His back was to the door he’d opened, turning away to toss the paper towel in his hands, then he was looking at her, tucking his hair behind his ear, head tilting as he came towards her.
Gertie inwardly sighed. She’d never be able to just see him, talk to him, be around him without remembering being with him. It was impossible; she knew what his body looked like, how he used it, what he sounded, smelled and tasted like. It had all been astounding. And she couldn’t see him any other way.
“Gertie,” he said softly, the amusement in his voice. “What’s wrong?”
She sniffed and insanely ran her hand over her head, out of concern for what her hair might look like. But her hand felt gauze and she remembered that her hair was not her biggest concern.
“Gertie?” he repeated, taking his seat and dragging his chair closer to her. “Why are you crying? You hurting? Should I call the nurse?”
“No,” she croaked out. Her throat was still dry, and she tried to swallow but it made her cough again. And that really, really fucking hurt. He was already on water detail again, and it felt a lot better. Then all she could do was stare.

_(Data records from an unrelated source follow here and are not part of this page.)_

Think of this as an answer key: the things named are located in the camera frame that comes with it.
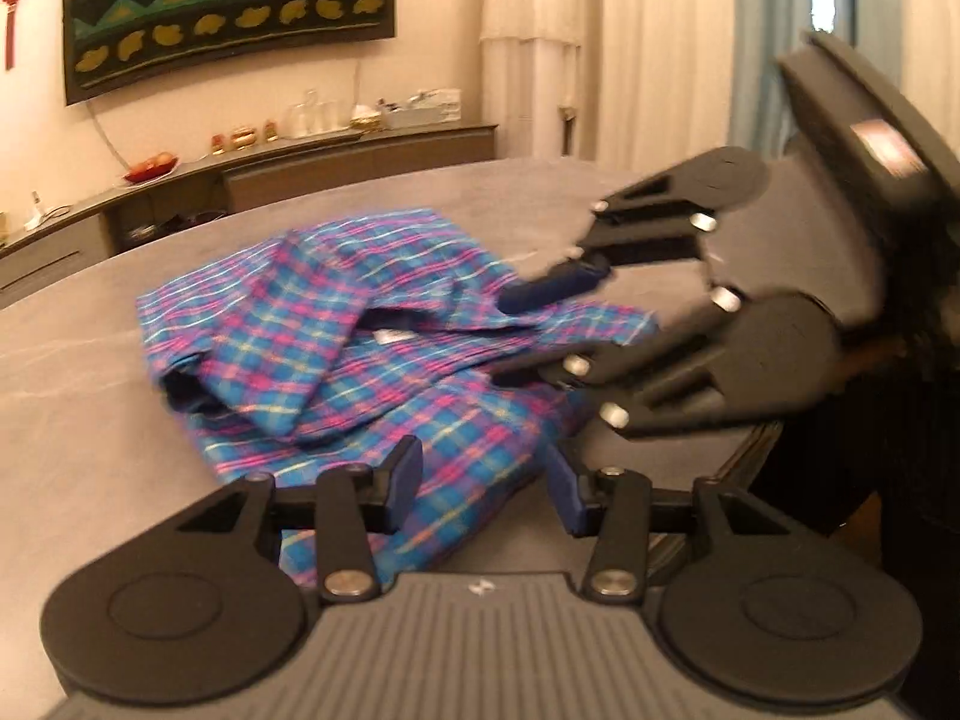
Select red plate of fruit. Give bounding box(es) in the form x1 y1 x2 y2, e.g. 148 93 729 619
122 152 181 185

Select grey long media cabinet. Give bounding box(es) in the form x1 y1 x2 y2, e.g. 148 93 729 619
0 124 500 308

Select white tabletop item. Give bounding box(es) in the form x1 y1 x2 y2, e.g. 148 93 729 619
22 191 72 233

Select white box of papers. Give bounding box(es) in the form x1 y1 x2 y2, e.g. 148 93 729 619
381 88 462 128

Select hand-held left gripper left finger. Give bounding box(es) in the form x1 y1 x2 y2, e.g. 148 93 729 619
184 435 425 605

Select wall-mounted television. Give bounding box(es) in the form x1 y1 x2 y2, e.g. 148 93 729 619
64 0 397 106

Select blue pink plaid garment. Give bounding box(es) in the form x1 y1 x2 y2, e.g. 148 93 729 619
135 208 661 593

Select black wall cable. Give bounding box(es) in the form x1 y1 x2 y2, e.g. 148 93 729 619
85 99 130 167

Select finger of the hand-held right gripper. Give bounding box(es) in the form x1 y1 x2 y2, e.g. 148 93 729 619
499 169 713 314
487 289 751 440

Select blue curtain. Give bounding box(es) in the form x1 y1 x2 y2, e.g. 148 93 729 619
729 0 901 158

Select clear glass jars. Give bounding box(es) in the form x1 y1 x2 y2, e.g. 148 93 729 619
287 88 353 140

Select white curtain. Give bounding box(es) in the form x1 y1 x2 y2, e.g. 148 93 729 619
480 0 740 166

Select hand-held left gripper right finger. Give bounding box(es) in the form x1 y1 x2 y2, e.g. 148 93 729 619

It had been two months since she’d seen him. His hair looked longer, but she couldn’t be sure that two months would really make that much of a difference in hair length. His beard seemed shorter, but it was very much still there. His jaw was still ruler-straight. His lips were lovely. His green eyes made her tingle when they looked right into hers. He leaned on the bed with both elbows, a posture of comfort and closeness. And that hurt, too.